Assignment | Within the data below, determine how many lines contain "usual" and supply only that figure.

==*==

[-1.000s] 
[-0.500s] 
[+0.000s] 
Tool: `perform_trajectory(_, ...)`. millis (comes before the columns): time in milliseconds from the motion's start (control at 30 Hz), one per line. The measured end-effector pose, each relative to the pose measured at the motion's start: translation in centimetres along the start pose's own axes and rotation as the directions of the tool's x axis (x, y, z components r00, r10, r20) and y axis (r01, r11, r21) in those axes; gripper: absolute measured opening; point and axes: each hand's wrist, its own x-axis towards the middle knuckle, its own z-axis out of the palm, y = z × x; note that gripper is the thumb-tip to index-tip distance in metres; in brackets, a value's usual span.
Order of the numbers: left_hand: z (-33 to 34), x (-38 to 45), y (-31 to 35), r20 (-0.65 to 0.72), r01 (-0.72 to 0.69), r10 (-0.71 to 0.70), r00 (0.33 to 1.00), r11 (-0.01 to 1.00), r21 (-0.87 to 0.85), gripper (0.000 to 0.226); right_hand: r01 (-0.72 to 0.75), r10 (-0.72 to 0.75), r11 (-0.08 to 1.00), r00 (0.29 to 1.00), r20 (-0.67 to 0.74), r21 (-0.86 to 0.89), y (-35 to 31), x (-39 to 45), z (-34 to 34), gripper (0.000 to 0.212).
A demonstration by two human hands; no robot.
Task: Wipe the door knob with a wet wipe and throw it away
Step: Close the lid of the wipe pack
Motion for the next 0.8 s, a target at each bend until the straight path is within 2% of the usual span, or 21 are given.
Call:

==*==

Solution to this task | 2